In my view, a learning culture means a supportive failure free environment. I don’t want to get all tree-huggish here, but these are important concepts. To me supportive means that people help each other learn. This is not about one ‘expert’ that does all the teaching. This will limit learning to the experience and expertise (not to mention bias) of that ‘expert.’ Supportive should mean that no-one is left behind. If they don’t get ‘it’ then they are helped to understand.
Failure free is really about the idea that no question is too dumb, and no-one is wrong. Think that something is a class not an interface great, lets have a discussion about it. Don’t think that there is any value in TDD – let’s talk. The most valuable insights can be gained from watching how other people do it or from disagreements.
If I am going to present a talk then I will practice speaking. If I ever had to play an instrument in public (god forbid) then I would practice. One of the tenets of craftsmanship is this idea that people should practice their craft. So for us that means practicing code and everything related to coding outside of working on a product / project.
How to do it?
Ok, this all sounds good, but how do we do it, and how much will it cost? There are three things that I would start with., and none of them should cost any money. Feel free to try one, two or all three depending on your organisation.
Communities of Interest
Form a community. No really – do it. Find a group of like minded people within your organisation. Send out a mail to all developers about craftsmanship and see who responds. Once you get off the ground others will join – I guarantee it.

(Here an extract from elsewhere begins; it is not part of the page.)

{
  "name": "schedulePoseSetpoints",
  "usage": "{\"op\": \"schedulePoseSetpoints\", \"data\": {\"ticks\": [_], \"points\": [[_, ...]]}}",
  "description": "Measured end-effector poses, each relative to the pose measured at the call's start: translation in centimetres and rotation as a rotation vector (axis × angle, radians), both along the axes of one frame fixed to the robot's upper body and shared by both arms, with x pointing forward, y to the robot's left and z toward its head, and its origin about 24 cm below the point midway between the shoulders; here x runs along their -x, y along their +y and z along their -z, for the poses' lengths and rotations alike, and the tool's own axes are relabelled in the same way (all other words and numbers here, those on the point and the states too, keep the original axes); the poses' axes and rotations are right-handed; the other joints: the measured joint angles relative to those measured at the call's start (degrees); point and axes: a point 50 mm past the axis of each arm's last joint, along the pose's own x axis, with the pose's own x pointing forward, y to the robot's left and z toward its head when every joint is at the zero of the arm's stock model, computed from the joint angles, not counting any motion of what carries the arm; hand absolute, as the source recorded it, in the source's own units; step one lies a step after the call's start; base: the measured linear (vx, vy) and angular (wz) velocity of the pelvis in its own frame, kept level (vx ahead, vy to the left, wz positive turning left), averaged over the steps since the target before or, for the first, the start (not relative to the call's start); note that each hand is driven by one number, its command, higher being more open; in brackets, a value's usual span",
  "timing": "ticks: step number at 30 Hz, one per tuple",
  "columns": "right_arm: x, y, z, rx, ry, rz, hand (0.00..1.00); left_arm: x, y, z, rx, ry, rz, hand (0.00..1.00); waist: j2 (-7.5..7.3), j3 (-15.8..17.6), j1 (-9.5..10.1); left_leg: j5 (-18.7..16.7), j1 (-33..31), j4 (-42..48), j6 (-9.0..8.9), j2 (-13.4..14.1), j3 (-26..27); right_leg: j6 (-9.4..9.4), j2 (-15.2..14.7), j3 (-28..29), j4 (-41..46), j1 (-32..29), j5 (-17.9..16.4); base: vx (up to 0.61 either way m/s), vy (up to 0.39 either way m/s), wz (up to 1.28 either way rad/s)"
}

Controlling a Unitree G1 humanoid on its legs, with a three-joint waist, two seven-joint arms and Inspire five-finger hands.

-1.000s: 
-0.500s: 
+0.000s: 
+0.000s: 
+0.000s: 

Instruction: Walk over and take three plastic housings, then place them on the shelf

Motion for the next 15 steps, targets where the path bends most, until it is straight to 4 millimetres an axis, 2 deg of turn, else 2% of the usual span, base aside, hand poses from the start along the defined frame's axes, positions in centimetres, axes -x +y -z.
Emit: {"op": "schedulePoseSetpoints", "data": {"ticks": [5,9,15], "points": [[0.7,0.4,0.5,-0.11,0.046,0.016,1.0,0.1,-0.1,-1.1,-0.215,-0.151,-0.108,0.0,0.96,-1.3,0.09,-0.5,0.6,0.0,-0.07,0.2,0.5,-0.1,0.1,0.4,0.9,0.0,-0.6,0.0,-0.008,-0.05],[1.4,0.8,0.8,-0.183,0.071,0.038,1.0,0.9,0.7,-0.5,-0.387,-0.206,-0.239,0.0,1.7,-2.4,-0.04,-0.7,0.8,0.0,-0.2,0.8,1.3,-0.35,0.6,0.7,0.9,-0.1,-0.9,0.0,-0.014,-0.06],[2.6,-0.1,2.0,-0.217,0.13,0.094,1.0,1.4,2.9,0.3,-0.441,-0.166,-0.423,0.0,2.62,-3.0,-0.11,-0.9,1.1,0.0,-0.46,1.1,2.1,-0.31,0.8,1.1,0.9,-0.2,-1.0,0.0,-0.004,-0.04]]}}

Once you have some people who are keen to participate decide on what you want to achieve. Want to be better devs? Want to learn TDD, BDD, ATDD? Want to understand and write SOLID code? Once you have a community you can move on to..
Run a Coding Dojo
Huh? A what? A coding dojo is simply one way to achieve or practice a technique often using pair programming. There are lots of links out there but I would recommend this one for TDD. A good way to start is this.
- Define your goals – what are we trying to learn e.g. TDD.

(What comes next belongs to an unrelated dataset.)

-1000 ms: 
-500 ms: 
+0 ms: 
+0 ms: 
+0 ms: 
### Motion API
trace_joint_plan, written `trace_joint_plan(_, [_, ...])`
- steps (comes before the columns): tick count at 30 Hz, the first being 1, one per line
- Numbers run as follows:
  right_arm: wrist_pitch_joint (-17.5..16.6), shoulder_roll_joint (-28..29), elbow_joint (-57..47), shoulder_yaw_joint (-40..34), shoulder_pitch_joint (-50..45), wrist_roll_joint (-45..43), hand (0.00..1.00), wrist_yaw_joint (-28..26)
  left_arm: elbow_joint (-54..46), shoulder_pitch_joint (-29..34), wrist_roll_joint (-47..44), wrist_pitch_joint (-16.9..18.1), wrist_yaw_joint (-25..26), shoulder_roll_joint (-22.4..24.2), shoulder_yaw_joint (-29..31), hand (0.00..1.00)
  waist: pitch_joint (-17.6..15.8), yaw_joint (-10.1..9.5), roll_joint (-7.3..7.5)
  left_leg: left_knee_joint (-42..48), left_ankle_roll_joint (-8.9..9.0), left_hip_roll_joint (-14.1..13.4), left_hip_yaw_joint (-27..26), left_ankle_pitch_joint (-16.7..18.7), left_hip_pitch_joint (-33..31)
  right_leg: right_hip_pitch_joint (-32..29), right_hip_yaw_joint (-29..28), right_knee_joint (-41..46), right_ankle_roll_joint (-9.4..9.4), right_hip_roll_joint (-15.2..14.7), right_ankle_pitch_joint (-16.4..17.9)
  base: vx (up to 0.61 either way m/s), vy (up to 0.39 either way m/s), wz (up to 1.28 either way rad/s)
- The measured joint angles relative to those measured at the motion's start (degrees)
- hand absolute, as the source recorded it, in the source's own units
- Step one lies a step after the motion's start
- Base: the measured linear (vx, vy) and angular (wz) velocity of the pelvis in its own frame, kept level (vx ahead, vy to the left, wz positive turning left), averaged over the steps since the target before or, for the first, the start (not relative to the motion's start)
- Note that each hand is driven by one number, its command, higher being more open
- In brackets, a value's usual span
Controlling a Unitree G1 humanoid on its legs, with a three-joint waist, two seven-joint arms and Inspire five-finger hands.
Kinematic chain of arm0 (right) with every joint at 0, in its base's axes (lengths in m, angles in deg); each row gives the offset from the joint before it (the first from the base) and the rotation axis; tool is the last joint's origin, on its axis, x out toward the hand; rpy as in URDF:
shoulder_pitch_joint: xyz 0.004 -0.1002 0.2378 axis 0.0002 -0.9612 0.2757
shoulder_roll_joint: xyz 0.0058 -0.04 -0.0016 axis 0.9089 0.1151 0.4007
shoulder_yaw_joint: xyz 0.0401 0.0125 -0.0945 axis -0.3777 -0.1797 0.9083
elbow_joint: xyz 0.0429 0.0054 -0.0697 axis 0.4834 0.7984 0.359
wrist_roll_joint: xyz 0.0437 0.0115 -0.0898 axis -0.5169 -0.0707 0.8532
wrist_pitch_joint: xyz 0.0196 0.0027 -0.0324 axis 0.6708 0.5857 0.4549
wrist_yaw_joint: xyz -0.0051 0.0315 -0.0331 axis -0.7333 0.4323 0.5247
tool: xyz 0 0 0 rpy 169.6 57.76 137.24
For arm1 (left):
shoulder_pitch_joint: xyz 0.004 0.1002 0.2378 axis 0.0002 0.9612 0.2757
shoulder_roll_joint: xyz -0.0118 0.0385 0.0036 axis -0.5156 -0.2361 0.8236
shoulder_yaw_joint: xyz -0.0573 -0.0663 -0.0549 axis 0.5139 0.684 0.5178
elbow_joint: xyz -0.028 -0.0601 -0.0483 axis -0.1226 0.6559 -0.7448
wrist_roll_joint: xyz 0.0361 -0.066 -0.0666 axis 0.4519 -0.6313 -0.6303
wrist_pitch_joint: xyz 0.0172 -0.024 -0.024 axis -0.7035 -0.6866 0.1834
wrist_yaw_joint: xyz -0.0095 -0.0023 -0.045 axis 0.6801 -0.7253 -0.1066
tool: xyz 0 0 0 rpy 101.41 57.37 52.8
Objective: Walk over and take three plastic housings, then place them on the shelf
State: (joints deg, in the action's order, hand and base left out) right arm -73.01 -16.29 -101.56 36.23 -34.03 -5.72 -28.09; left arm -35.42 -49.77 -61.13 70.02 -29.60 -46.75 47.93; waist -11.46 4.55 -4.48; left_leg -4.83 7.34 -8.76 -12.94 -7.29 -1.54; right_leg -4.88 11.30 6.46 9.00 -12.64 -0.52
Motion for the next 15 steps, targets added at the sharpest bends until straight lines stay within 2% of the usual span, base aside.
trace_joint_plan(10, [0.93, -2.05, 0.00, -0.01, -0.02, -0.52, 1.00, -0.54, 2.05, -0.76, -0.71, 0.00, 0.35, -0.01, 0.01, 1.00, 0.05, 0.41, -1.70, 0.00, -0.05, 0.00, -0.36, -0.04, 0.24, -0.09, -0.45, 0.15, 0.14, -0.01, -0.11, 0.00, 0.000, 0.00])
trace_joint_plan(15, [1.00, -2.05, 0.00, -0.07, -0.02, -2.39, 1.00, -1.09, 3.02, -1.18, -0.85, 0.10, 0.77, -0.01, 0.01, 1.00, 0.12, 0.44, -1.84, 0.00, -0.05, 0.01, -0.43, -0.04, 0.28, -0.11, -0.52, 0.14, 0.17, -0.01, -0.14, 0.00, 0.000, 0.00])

- Work out some rules for the Dojo. Here are some example rules I have used in the past.
Coding challenge announced
Changes to pair every 10 mins
Stop when someone doesn’t get it
Design comments on green bar only
Do not add code if people are unhappy with design
Code in iterations
- Define a backlog – the link above has a couple of great backlogs to get you started. You could use these backlogs as a sample to build your own, or in place to use any technique – estimation / sizing, TDD, BDD etc.
- Get Started!
I usually recommend doing a dojo at lunchtime. Bring your lunch and code whilst eating. This way it costs nothing. I would definitely promote pairing as a great way to encourage shared learning. There is nothing like watching other people code to learn new things. If you have never paired before, who cares! Give it a try.
Run a conference
An internal education event. OK this one takes some money. It costs time which means it costs money. If the two things above have become successful then this can be a great next step. I would start small, maybe a couple of hours one afternoon. See if your management will give you that time (hey even if you make it up later) Get a few keen people to give 30 min quick talks on things that they are passionate about. It could be things that they have learning in dojos, or technologies that they code in at home. What’s important is that they are passionate and keen to present. I am sure that people who are not part of the community / dojos will want to attend.
If that is successful then do another one, until maybe you get a full day’s conference. If management won’t give you the time then run it on a Saturday. Trust me if people don’t want to / won’t give up their Saturday then the craftsmanship movement is not for them.
Call to Action
Email your colleagues, start a community. Try a dojo. Take responsibility for your own development. Trust me if you don’t no-one else will.